[What to work on] Restate the data word for word. Leave the pictures out.

[Data excerpts]
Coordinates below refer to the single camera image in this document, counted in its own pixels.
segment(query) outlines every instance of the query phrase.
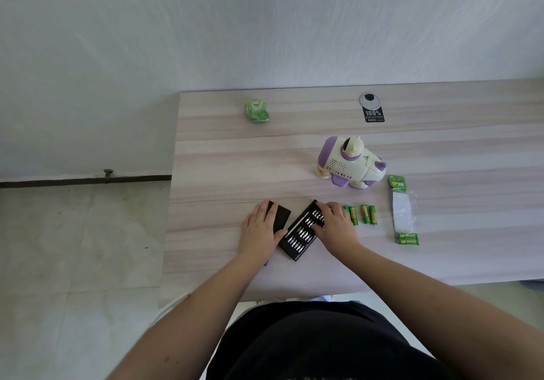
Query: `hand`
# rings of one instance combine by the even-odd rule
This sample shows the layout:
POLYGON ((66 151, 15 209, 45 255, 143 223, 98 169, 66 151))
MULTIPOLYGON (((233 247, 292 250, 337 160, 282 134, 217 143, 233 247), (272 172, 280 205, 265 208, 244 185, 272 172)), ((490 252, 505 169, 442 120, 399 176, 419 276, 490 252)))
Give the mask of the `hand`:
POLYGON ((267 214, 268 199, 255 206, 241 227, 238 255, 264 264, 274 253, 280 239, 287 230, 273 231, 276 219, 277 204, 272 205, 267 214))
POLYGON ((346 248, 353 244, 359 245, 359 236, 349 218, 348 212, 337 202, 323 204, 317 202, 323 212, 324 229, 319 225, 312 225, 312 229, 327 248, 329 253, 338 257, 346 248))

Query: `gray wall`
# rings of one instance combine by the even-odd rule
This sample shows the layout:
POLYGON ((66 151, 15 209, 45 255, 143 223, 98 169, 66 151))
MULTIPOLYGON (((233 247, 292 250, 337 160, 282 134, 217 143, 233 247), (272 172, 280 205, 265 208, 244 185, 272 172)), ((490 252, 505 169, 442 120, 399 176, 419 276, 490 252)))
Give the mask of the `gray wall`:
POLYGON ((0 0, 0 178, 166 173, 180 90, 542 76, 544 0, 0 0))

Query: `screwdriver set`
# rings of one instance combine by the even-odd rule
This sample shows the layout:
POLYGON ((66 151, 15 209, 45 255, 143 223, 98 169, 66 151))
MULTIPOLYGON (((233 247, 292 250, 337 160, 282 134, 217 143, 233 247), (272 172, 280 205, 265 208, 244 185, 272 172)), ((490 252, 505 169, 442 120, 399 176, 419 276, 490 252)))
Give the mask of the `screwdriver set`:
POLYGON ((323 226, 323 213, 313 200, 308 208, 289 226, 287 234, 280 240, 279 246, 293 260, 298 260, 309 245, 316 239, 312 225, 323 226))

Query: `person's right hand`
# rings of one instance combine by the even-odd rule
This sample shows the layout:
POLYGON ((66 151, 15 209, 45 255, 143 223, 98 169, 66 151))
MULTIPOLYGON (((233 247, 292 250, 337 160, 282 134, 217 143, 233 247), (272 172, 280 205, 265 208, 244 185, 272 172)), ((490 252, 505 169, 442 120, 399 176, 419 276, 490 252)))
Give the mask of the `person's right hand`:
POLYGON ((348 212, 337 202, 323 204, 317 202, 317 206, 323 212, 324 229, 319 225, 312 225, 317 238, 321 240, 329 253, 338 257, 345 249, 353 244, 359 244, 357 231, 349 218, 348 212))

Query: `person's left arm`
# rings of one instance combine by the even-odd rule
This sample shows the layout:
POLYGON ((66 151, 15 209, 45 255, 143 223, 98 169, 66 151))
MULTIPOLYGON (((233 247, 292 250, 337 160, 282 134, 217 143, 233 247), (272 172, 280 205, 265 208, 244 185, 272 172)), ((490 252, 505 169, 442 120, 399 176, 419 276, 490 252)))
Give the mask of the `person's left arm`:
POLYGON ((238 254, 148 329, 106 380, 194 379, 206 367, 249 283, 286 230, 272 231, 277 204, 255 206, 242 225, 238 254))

[Exercise solution]
Coordinates below refer to the single camera image in this document, counted in its own pixels.
segment(query) outlines every instance of the query phrase.
Query: `hand`
# rings of one instance combine by the even-odd rule
This sample shows the layout:
POLYGON ((66 151, 15 209, 45 255, 143 223, 98 169, 66 151))
MULTIPOLYGON (((233 247, 292 250, 337 160, 282 134, 217 143, 233 247), (272 172, 280 205, 265 208, 244 185, 272 172)), ((490 252, 505 169, 442 120, 399 176, 419 276, 490 252)))
Give the mask of the `hand`:
POLYGON ((267 214, 268 199, 255 206, 241 227, 238 255, 264 264, 274 253, 280 239, 287 230, 273 231, 276 219, 277 204, 272 205, 267 214))
POLYGON ((346 248, 353 244, 359 245, 359 236, 349 218, 348 212, 337 202, 323 204, 317 202, 323 212, 324 229, 319 225, 312 225, 312 229, 327 248, 329 253, 338 257, 346 248))

Query: `gray wall`
# rings of one instance combine by the even-odd rule
This sample shows the layout:
POLYGON ((66 151, 15 209, 45 255, 143 223, 98 169, 66 151))
MULTIPOLYGON (((233 247, 292 250, 337 160, 282 134, 217 143, 233 247), (272 172, 280 205, 265 208, 244 185, 272 172)), ((490 252, 505 169, 442 120, 399 176, 419 276, 490 252)))
Give the mask of the `gray wall`:
POLYGON ((0 0, 0 178, 166 173, 180 90, 542 76, 544 0, 0 0))

Query: `screwdriver set`
# rings of one instance combine by the even-odd rule
This sample shows the layout:
POLYGON ((66 151, 15 209, 45 255, 143 223, 98 169, 66 151))
MULTIPOLYGON (((233 247, 292 250, 337 160, 282 134, 217 143, 233 247), (272 172, 280 205, 265 208, 244 185, 272 172)), ((490 252, 505 169, 442 120, 399 176, 419 276, 490 252)))
Give the mask of the `screwdriver set`:
POLYGON ((323 226, 323 213, 313 200, 308 208, 289 226, 287 234, 280 240, 279 246, 293 260, 298 260, 309 245, 316 239, 312 225, 323 226))

Query: `person's right hand`
# rings of one instance combine by the even-odd rule
This sample shows the layout:
POLYGON ((66 151, 15 209, 45 255, 143 223, 98 169, 66 151))
MULTIPOLYGON (((233 247, 292 250, 337 160, 282 134, 217 143, 233 247), (272 172, 280 205, 265 208, 244 185, 272 172)), ((490 252, 505 169, 442 120, 399 176, 419 276, 490 252)))
Give the mask of the `person's right hand`:
POLYGON ((348 212, 337 202, 323 204, 317 202, 317 206, 323 212, 324 229, 319 225, 312 225, 317 238, 321 240, 329 253, 338 257, 345 249, 353 244, 359 244, 357 231, 349 218, 348 212))

Query: `person's left arm`
# rings of one instance combine by the even-odd rule
This sample shows the layout:
POLYGON ((66 151, 15 209, 45 255, 143 223, 98 169, 66 151))
MULTIPOLYGON (((233 247, 292 250, 337 160, 282 134, 217 143, 233 247), (272 172, 280 205, 265 208, 244 185, 272 172)), ((490 252, 505 169, 442 120, 399 176, 419 276, 490 252)))
Give the mask of the `person's left arm`:
POLYGON ((238 254, 148 329, 106 380, 194 379, 206 367, 249 283, 286 230, 272 231, 277 204, 255 206, 242 225, 238 254))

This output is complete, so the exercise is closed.